Monochromatic Triangles, Triangle Listing and APSP

One of the main hypotheses in fine-grained complexity is that All-Pairs Shortest Paths (APSP) for n-node graphs requires n^3-o(1) time. Another famous hypothesis is that the 3SUM problem for n integers requires n^2-o(1) time. Although there are no direct reductions between 3SUM and APSP, it is known that they are related: there is a problem, (min,+)-convolution that reduces in a fine-grained way to both, and a problem Exact Triangle that both fine-grained reduce to. In this paper we find more relationships between these two problems and other basic problems. Pătraşcu had shown that under the 3SUM hypothesis the All-Edges Sparse Triangle problem in m-edge graphs requires m^4/3-o(1) time. The latter problem asks to determine for every edge e, whether e is in a triangle. It is equivalent to the problem of listing m triangles in an m-edge graph where m=Õ(n^1.5), and can be solved in O(m^1.41) time [Alon et al.'97] with the current matrix multiplication bounds, and in Õ(m^4/3) time if ω=2. We show that one can reduce Exact Triangle to All-Edges Sparse Triangle, showing that All-Edges Sparse Triangle (and hence Triangle Listing) requires m^4/3-o(1) time also assuming the APSP hypothesis.
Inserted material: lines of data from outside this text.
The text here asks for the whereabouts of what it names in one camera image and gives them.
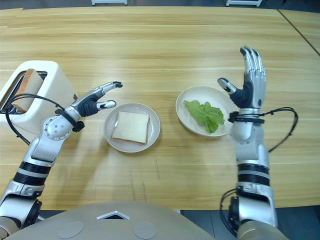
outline wood grain
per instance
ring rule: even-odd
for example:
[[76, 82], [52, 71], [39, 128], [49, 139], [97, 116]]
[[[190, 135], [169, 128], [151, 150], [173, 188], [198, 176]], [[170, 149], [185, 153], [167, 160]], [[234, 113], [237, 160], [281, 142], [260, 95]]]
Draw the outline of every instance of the wood grain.
[[320, 13], [279, 10], [320, 54]]
[[0, 34], [6, 27], [13, 22], [22, 8], [5, 9], [0, 12]]
[[[52, 60], [79, 94], [109, 81], [124, 87], [103, 99], [138, 102], [159, 115], [154, 146], [121, 153], [104, 138], [111, 110], [84, 119], [72, 134], [40, 197], [44, 209], [70, 209], [108, 200], [159, 203], [174, 209], [217, 209], [235, 186], [234, 144], [226, 135], [205, 138], [184, 128], [175, 102], [196, 86], [218, 88], [226, 77], [243, 82], [239, 49], [263, 57], [267, 95], [262, 110], [294, 107], [293, 136], [270, 155], [277, 207], [320, 204], [320, 58], [292, 26], [269, 9], [214, 7], [88, 7], [23, 10], [1, 37], [0, 87], [28, 60]], [[265, 118], [268, 147], [288, 132], [293, 117]], [[27, 146], [1, 129], [0, 188], [16, 172]]]

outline white bread
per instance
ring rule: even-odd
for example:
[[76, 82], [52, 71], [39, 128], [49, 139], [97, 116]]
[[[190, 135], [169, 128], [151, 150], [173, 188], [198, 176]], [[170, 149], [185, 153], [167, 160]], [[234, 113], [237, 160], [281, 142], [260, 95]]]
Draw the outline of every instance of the white bread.
[[[16, 95], [37, 94], [43, 82], [43, 79], [39, 76], [37, 71], [30, 68], [25, 72]], [[20, 112], [25, 113], [26, 111], [28, 111], [33, 101], [34, 98], [23, 98], [14, 101], [12, 105], [16, 107]]]
[[148, 121], [148, 114], [119, 111], [118, 124], [112, 138], [145, 144]]

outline green lettuce
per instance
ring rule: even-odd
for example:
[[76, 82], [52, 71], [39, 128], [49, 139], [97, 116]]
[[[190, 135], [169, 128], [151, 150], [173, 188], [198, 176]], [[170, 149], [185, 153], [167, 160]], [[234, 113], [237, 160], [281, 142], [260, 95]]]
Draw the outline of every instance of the green lettuce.
[[205, 104], [200, 104], [198, 100], [184, 101], [183, 103], [198, 124], [204, 125], [210, 133], [214, 133], [218, 129], [218, 124], [225, 123], [224, 114], [220, 108], [211, 106], [208, 101]]

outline white bowl
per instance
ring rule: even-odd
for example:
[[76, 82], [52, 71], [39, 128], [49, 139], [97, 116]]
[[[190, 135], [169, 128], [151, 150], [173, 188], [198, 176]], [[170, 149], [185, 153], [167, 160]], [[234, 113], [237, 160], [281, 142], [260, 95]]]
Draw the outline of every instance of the white bowl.
[[[115, 127], [118, 124], [119, 111], [149, 115], [145, 144], [112, 138], [112, 134], [114, 133]], [[115, 149], [124, 153], [137, 153], [149, 148], [155, 143], [160, 134], [160, 128], [160, 120], [155, 111], [153, 111], [147, 105], [132, 102], [118, 106], [108, 115], [104, 123], [104, 136], [107, 142]]]
[[[209, 102], [212, 107], [220, 108], [223, 113], [224, 124], [219, 124], [218, 129], [214, 133], [208, 132], [205, 126], [198, 124], [196, 119], [190, 114], [184, 104], [185, 100], [189, 102], [198, 100], [200, 104]], [[206, 137], [218, 137], [230, 132], [233, 124], [228, 121], [229, 114], [237, 111], [238, 108], [227, 94], [214, 87], [193, 86], [180, 93], [175, 102], [175, 110], [180, 122], [190, 131]]]

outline white toaster
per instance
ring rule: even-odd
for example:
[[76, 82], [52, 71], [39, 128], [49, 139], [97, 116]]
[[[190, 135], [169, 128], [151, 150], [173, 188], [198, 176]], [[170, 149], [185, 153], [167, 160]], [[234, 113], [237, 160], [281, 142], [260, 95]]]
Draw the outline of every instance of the white toaster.
[[[43, 60], [23, 62], [0, 91], [0, 125], [9, 130], [5, 107], [9, 99], [18, 91], [27, 69], [35, 69], [43, 79], [37, 95], [53, 100], [64, 108], [78, 98], [74, 87], [56, 62]], [[42, 123], [48, 117], [54, 116], [55, 110], [56, 107], [53, 103], [35, 98], [25, 113], [21, 113], [11, 106], [9, 117], [16, 129], [31, 142], [41, 134]]]

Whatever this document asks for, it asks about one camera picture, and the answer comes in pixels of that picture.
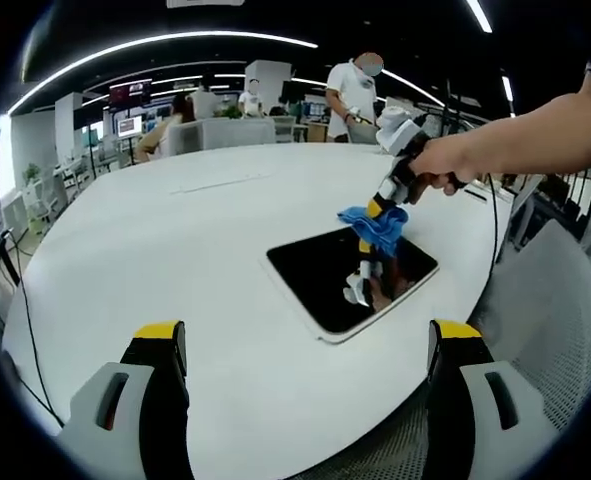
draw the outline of face mask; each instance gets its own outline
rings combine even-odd
[[[379,75],[382,72],[383,68],[384,68],[383,65],[364,65],[362,67],[362,70],[369,77],[376,77],[377,75]]]

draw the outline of black ceiling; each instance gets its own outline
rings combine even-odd
[[[24,81],[29,84],[103,48],[180,31],[269,33],[317,43],[319,48],[212,37],[134,47],[67,73],[17,113],[52,105],[69,92],[84,91],[128,73],[188,62],[286,61],[293,64],[298,77],[325,81],[327,65],[371,50],[384,57],[388,70],[439,98],[445,97],[449,78],[454,93],[479,101],[481,109],[475,113],[498,118],[509,112],[502,72],[511,78],[517,112],[531,110],[553,96],[572,91],[581,82],[585,58],[574,44],[570,30],[551,13],[550,1],[480,0],[494,30],[485,34],[466,0],[246,0],[242,7],[170,10],[165,0],[68,0],[58,3],[35,30],[24,71]],[[145,76],[160,79],[243,70],[242,64],[187,66]],[[413,90],[388,77],[378,77],[377,85],[380,96],[421,100]],[[104,86],[93,91],[106,90]],[[13,100],[16,98],[8,99],[9,105]]]

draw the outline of man in white shirt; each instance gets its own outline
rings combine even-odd
[[[252,79],[248,82],[248,90],[239,97],[239,109],[245,117],[263,117],[262,97],[257,93],[259,80]]]
[[[348,142],[347,125],[353,125],[356,117],[375,125],[377,92],[373,77],[383,68],[382,57],[370,52],[333,67],[326,86],[326,100],[332,110],[328,126],[331,141]]]
[[[209,78],[204,77],[197,91],[191,93],[190,97],[193,100],[193,110],[196,120],[213,118],[215,116],[215,110],[219,105],[219,98],[210,91]]]

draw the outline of blue cloth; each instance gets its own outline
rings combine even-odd
[[[397,241],[402,236],[402,227],[408,221],[408,213],[401,208],[391,208],[376,220],[366,215],[363,207],[350,207],[337,214],[350,225],[362,240],[382,250],[389,257],[397,256]]]

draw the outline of white round table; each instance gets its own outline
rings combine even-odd
[[[104,363],[119,361],[142,325],[180,319],[196,478],[285,478],[379,424],[425,378],[429,321],[471,314],[494,227],[491,201],[428,191],[408,207],[405,237],[438,260],[437,274],[349,341],[316,340],[266,252],[341,228],[336,213],[365,205],[390,167],[378,150],[230,148],[100,177],[57,221],[24,275],[59,415],[69,417],[73,394]],[[498,199],[500,242],[510,207]],[[3,347],[41,394],[21,289]]]

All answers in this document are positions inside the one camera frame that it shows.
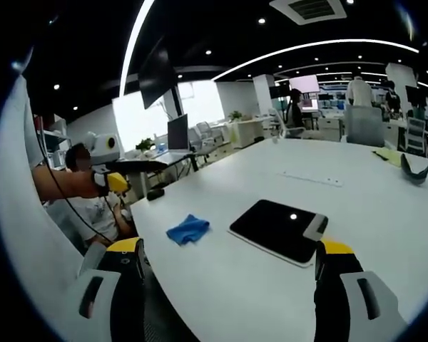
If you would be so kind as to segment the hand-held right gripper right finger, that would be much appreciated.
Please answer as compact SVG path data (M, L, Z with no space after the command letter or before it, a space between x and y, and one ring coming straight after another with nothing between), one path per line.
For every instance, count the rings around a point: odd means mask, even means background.
M346 244L317 243L315 285L315 341L394 341L407 329L395 294Z

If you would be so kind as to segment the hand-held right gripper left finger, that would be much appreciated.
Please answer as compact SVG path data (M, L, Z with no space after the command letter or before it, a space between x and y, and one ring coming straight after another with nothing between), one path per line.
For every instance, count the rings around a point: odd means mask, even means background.
M145 258L139 237L94 242L66 293L63 340L144 341Z

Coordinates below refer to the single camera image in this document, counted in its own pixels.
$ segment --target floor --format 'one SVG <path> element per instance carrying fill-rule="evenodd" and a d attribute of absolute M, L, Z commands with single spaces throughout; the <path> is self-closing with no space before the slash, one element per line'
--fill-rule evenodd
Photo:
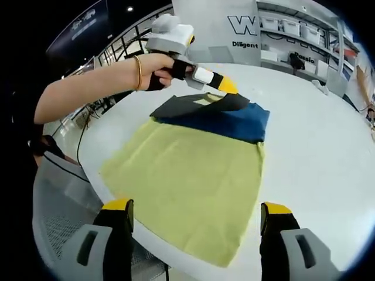
<path fill-rule="evenodd" d="M 89 126 L 95 123 L 96 119 L 92 118 Z M 66 121 L 63 126 L 59 121 L 51 122 L 45 125 L 44 134 L 53 135 L 60 149 L 69 157 L 77 160 L 77 147 L 82 133 L 82 129 L 78 128 L 73 121 Z M 165 274 L 160 275 L 155 281 L 165 281 Z M 169 270 L 170 281 L 196 281 L 189 275 L 182 273 L 174 268 Z"/>

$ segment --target bracelet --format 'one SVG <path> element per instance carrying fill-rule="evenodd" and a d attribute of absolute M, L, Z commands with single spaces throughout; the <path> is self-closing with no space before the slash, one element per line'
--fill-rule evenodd
<path fill-rule="evenodd" d="M 139 88 L 141 87 L 141 84 L 142 84 L 142 66 L 141 66 L 141 61 L 139 60 L 139 57 L 137 56 L 134 56 L 135 60 L 137 61 L 137 65 L 138 65 L 138 86 L 136 87 L 136 91 L 139 90 Z"/>

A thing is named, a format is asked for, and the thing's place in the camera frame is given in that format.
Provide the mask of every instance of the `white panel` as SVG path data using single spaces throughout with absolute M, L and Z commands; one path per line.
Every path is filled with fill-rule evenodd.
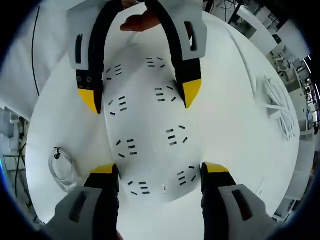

This allows us to provide APSP-hardness for many dynamic problems that were previously known to be hard under the 3SUM hypothesis. We also consider the previously studied All-Edges Monochromatic Triangle problem. Via work of [Lincoln et al.'20], our result on All-Edges Sparse Triangle implies that if the All-Edges Monochromatic Triangle problem has an O(n^2.5-ϵ) time algorithm for ϵ>0, then both the APSP and 3SUM hypotheses are false. We also connect the problem to other “intermediate” problems, whose runtimes are between O(n^ω) and O(n^3), such as the Max-Min product problem.